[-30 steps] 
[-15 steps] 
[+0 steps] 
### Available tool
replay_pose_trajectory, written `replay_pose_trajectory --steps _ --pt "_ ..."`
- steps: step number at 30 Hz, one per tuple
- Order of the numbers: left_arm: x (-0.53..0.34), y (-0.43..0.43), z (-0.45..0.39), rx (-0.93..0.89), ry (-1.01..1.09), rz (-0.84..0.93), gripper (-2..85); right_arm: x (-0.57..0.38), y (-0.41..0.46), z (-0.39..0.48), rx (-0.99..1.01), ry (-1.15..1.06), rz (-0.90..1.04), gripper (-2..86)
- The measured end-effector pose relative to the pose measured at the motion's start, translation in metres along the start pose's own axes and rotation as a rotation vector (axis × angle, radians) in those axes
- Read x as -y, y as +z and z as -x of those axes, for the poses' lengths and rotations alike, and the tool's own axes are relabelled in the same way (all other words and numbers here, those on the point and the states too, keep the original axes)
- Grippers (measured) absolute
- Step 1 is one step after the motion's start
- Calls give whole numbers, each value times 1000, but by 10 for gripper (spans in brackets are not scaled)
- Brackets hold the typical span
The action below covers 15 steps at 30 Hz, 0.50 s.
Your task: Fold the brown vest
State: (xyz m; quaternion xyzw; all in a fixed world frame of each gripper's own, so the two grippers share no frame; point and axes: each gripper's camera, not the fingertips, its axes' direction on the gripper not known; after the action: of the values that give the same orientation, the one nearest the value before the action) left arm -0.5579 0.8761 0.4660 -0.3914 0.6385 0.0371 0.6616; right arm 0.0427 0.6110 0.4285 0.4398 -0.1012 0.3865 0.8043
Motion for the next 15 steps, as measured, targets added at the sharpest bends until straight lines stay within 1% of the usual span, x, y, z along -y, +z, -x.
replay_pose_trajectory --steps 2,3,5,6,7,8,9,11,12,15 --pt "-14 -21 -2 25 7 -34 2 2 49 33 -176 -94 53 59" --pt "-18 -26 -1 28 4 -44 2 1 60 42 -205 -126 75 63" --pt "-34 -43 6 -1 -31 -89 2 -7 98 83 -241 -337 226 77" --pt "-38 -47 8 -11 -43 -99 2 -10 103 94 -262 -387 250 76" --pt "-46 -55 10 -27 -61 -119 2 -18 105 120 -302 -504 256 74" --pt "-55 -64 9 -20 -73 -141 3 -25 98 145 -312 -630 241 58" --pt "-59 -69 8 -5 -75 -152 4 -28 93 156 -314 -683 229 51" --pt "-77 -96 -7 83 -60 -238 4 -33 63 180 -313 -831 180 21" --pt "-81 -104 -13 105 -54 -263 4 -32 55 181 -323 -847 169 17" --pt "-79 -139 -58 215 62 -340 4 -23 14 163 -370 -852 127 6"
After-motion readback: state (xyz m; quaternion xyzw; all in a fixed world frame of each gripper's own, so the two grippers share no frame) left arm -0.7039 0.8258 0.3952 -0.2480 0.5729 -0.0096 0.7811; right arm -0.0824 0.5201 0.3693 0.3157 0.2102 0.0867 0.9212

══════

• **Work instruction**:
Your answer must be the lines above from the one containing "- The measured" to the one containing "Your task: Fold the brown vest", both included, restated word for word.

• **Output for this exercise**:
- The measured end-effector pose relative to the pose measured at the motion's start, translation in metres along the start pose's own axes and rotation as a rotation vector (axis × angle, radians) in those axes
- Read x as -y, y as +z and z as -x of those axes, for the poses' lengths and rotations alike, and the tool's own axes are relabelled in the same way (all other words and numbers here, those on the point and the states too, keep the original axes)
- Grippers (measured) absolute
- Step 1 is one step after the motion's start
- Calls give whole numbers, each value times 1000, but by 10 for gripper (spans in brackets are not scaled)
- Brackets hold the typical span
The action below covers 15 steps at 30 Hz, 0.50 s.
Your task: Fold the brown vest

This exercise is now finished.